• **EXERCISE REQUIREMENTS**
Copy out each line of the data that includes the string "cable".

::::::::

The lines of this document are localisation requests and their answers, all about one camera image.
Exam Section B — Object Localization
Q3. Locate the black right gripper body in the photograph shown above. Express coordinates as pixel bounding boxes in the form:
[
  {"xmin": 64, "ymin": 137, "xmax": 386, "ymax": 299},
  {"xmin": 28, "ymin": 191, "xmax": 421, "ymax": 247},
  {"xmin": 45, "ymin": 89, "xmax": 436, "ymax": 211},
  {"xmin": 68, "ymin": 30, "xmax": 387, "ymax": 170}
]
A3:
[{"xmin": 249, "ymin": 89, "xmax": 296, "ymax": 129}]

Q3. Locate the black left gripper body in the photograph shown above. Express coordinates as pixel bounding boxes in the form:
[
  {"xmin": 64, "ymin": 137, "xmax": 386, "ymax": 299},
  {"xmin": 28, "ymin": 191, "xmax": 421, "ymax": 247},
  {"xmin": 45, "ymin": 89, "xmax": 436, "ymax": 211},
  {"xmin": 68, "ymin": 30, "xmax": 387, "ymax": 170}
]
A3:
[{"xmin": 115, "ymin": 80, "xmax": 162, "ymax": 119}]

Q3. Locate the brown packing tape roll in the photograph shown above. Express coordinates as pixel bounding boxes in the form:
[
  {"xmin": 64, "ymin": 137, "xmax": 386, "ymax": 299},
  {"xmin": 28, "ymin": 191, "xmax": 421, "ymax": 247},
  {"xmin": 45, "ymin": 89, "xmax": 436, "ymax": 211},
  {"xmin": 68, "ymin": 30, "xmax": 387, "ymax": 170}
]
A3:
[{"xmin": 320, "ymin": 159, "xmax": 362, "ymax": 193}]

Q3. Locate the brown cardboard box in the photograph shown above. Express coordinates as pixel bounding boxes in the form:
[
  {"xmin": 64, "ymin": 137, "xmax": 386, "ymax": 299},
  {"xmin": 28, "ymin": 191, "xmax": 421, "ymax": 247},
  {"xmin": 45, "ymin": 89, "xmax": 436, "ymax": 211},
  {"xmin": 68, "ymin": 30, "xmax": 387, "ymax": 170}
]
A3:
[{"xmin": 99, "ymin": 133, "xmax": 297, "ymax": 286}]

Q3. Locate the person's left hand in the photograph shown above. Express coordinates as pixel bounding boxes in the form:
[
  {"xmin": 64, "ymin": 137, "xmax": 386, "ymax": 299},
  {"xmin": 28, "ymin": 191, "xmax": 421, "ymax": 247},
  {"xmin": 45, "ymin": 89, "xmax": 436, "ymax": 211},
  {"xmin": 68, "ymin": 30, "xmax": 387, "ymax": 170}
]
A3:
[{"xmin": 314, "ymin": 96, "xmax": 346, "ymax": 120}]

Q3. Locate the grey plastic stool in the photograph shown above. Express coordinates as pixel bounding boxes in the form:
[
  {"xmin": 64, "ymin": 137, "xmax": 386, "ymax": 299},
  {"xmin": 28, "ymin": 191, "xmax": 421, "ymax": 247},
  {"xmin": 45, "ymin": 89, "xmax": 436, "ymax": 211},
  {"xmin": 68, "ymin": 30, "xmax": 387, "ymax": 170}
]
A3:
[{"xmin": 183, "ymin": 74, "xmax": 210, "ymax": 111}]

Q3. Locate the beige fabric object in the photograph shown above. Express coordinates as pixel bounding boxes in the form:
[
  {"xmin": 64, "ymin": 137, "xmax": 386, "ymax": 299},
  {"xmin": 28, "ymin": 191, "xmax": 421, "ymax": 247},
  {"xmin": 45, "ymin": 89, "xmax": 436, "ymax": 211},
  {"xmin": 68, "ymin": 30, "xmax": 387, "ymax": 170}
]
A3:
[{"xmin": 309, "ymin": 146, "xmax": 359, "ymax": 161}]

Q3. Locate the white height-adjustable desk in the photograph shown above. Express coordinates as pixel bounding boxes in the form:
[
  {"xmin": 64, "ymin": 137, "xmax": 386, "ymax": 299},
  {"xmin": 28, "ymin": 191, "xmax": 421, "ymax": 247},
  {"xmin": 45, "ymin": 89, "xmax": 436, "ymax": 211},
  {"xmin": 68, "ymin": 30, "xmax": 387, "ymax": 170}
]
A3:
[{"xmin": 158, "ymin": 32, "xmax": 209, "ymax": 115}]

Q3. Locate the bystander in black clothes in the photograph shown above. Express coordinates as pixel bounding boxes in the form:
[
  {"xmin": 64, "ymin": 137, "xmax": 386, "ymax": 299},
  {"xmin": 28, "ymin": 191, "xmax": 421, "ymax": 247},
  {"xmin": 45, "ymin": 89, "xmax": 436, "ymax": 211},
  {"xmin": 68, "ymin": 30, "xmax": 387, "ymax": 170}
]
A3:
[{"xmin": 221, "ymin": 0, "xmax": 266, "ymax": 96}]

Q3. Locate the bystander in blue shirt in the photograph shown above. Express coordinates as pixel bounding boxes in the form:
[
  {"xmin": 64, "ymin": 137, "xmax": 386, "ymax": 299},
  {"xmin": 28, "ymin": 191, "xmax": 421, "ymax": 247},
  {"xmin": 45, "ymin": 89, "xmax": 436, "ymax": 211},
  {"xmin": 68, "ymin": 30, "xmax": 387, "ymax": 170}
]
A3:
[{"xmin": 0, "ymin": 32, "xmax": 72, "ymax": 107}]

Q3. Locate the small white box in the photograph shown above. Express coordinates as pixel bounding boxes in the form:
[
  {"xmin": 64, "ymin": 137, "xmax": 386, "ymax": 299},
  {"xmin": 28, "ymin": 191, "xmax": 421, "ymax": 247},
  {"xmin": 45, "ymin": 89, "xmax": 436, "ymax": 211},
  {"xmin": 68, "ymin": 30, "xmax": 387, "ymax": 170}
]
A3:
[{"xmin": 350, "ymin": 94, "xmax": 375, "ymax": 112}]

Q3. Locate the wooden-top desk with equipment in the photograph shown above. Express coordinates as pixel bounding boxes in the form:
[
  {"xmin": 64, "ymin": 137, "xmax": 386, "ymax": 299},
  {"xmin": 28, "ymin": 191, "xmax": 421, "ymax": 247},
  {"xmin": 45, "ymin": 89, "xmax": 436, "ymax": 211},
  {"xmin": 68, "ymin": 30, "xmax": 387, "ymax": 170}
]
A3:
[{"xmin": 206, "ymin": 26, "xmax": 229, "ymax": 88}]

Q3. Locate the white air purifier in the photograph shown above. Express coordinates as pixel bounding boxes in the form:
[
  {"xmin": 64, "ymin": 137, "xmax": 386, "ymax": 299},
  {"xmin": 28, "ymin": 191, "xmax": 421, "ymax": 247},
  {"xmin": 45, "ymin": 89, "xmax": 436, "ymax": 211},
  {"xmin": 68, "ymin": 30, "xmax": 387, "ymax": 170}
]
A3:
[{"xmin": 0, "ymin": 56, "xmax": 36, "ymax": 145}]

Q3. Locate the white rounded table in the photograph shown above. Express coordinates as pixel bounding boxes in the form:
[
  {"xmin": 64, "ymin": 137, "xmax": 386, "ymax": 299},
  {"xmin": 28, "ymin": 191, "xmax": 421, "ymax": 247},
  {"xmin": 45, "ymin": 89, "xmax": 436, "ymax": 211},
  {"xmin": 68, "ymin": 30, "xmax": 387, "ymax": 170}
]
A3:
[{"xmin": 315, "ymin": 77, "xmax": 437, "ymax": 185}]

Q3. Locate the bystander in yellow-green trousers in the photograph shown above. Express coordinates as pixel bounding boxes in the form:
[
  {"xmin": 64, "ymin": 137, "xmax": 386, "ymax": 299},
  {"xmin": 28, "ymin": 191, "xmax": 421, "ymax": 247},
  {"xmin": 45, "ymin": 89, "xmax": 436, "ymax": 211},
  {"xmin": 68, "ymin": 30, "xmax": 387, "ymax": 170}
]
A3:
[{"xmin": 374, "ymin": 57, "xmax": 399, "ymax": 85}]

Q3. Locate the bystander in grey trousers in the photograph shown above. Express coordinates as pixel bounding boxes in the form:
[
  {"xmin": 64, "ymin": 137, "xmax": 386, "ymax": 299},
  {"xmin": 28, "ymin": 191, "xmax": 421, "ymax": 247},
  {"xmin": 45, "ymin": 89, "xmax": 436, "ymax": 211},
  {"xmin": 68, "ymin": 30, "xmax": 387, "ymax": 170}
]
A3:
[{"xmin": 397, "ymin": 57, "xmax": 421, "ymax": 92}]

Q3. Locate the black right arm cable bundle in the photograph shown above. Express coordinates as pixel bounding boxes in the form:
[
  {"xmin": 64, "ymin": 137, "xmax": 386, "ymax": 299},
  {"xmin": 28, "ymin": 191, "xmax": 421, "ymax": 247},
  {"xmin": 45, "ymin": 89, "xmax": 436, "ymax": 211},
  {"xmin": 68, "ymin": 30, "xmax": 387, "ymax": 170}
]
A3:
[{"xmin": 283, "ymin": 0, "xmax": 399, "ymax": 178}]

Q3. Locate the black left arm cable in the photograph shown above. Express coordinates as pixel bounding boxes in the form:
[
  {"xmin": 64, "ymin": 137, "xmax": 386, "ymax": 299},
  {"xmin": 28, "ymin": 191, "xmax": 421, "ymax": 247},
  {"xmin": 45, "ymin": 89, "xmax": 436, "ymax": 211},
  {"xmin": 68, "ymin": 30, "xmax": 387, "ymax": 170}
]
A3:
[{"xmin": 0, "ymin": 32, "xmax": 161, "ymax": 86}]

::::::::

• **SOLUTION FOR THIS TASK**
Q3. Locate the black right arm cable bundle in the photograph shown above. Express coordinates as pixel bounding boxes in the form:
Q3. Locate the black left arm cable in the photograph shown above. Express coordinates as pixel bounding boxes in the form:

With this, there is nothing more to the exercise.